So, that’s the second big reason because there is that set of capabilities that is so compelling. The third, I’d say, is areas around just our openness, right? So, we are very – we’ve always had this mindset of being very open as a Company, providing our customers a lot of choice. So we are LLM-agnostic. We have excellent partnerships with all the major cloud vendors, with Azure OpenAI, with Google Vertex AI, with AWS Bedrock. You saw the recent announcement of the Strategic Collaboration Agreement with AWS around Bedrock. And we also support, you know, a lot of the open source, the community LLMs, like Llama 2 and so on from Meta. And that just means that, you know, when somebody uses us, they get a platform that gives them that choice of LLMs because we don’t believe there’s going to be one LLM to rule them all in the future.
And that choice matters to customers. And then the last thing I’d say is just the incumbency. There’s so much, when you talk about all this unstructured complex, messy data that is so critical, that’s what the customers are trying to tap into to build these generative AI applications, a lot of that data is already sitting in Elastic clusters on, you know, literally tens of thousands of customers, right. So, you know, for them it becomes the easy button. They’re able to just use our platform, use all that data that they’ve already ingested in, and now build these GenAI applications on top of it. And that, you know, that sort of makes it a very compelling proposition.
Matthew Hedberg: Super comprehensive. Thanks for that. And then I guess, you know, obviously it’s still early and the acquisition of Splunk hasn’t gone through yet. But I’m curious, you know, has there been any initial feedback from customers on what that might mean for, you know, existing Splunk customers? And I’m just sort of curious if that’s starting to show up at all in any customer conversations that you’re seeing.
Ashutosh Kulkarni: Look, I think I’ve said this many times that when it comes to the core markets in observability and security that we play in, whether it’s log analytics for observability or, you know, security analytics or SIM for security, you know, in those markets, we have very few competitors that operate at our scale. And I’m not going to talk about, you know, any one particular competitor. But what I will say is that, given that, you know, we are one of very few, you know, our ability to take share from others by having customers move to our platform consolidate onto our platform because we have a more scalable offering, you know, we are really differentiating our offering with generative AI, with the AI assistance that we have built.
And probably one of the most exciting things is the Elasticsearch Query Language, right, ESQL, the uptake and the interest in that has been just absolutely phenomenal, because not only is it easy to use, it’s this piped query language that gives them the ability to iterate over their work and it’s making it super easy for customers to migrate off of existing incumbent solutions onto Elastic. So, everything that’s happening in the market right now, we feel is really supporting our ability to continue to have a very strong future.

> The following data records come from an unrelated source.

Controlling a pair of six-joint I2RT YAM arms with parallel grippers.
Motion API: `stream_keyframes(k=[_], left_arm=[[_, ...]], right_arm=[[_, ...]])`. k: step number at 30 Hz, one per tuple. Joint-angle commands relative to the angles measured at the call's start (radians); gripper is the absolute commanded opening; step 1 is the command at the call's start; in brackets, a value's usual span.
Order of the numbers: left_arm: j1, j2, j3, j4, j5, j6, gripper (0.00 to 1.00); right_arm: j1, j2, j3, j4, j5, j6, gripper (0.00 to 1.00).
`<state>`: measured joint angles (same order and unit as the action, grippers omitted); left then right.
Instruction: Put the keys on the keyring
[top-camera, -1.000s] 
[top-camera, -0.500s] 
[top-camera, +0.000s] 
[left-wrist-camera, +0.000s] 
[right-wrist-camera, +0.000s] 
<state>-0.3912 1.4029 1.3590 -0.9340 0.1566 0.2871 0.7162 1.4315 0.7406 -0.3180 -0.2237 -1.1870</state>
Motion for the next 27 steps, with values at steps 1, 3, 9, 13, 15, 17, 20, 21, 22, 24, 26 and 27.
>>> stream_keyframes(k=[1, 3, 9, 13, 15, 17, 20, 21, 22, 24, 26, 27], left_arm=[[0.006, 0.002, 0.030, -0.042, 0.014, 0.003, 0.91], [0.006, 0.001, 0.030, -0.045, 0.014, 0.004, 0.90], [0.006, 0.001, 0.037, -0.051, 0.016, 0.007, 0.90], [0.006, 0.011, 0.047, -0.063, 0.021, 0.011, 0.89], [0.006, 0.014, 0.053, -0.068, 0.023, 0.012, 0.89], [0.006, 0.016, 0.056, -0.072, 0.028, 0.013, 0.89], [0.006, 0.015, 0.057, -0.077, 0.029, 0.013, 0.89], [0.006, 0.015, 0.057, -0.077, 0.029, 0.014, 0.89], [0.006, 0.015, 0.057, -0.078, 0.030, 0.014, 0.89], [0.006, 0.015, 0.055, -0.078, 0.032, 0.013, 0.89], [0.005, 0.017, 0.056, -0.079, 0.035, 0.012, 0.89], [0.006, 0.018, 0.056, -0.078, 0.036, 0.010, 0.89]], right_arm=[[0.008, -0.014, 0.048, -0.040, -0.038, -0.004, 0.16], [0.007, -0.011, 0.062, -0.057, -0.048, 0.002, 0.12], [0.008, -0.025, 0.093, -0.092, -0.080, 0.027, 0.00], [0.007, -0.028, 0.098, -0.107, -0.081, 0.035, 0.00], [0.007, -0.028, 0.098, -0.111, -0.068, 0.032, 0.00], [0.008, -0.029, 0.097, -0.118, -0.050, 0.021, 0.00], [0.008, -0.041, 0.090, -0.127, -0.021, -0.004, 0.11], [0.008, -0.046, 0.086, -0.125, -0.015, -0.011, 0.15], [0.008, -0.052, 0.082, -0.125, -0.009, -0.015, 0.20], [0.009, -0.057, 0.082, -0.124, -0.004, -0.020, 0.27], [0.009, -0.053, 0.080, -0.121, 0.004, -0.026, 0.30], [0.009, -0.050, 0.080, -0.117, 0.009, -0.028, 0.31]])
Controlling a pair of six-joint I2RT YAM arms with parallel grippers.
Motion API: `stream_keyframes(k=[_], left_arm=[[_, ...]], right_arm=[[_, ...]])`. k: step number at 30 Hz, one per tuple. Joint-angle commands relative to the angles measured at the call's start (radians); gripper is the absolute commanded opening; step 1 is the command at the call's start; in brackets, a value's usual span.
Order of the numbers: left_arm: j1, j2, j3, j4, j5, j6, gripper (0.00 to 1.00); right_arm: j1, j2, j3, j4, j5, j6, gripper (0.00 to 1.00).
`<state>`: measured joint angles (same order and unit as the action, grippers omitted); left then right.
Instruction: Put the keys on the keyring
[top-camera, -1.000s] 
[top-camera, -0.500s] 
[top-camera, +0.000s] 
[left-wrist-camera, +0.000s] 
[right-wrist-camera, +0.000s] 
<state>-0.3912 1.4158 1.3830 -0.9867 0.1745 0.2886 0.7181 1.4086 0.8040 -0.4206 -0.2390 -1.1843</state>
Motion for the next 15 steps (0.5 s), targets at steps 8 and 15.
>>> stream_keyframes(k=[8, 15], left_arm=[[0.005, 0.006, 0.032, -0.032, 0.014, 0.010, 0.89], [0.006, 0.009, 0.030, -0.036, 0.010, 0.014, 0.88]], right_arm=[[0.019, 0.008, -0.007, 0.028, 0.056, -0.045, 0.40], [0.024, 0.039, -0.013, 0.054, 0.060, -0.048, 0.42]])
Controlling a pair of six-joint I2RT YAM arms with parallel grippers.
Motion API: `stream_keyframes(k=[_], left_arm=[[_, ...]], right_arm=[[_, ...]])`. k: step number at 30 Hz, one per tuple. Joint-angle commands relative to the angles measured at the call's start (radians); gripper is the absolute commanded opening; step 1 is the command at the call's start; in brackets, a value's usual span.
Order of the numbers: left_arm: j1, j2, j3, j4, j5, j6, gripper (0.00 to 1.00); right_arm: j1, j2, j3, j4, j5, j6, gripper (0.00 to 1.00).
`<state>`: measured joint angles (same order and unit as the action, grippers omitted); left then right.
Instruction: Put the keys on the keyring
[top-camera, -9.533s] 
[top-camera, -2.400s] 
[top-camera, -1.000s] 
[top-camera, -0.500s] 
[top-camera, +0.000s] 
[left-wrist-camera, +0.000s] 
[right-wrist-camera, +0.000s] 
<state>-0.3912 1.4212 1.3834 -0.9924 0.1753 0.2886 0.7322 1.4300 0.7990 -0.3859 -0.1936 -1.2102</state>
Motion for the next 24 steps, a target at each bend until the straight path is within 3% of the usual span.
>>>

Matthew Hedberg: Great to hear. And also, welcome back, Anthony.
Operator: The next question is from Kash Rangan with Goldman Sachs. Please go ahead. Excuse me. The next question is from Tyler Radke with Citi. Please go ahead.
Yitchuin Wong: Hi, good afternoon. This is Yitchuin Wong on for Tyler here. Thanks for taking the question. Congrats on a great quarter. I guess I want to drill in a little bit on the top numbers. That looks really strong. Almost $40 million is like a record high. Is there a one-time factor that would cause this not to be sustainable going forward? And like kind of how we look at the contribution here? Is it more the customer consumption easing or kind of more GenAI use cases that drove that $40 million ARR Cloud revenue here?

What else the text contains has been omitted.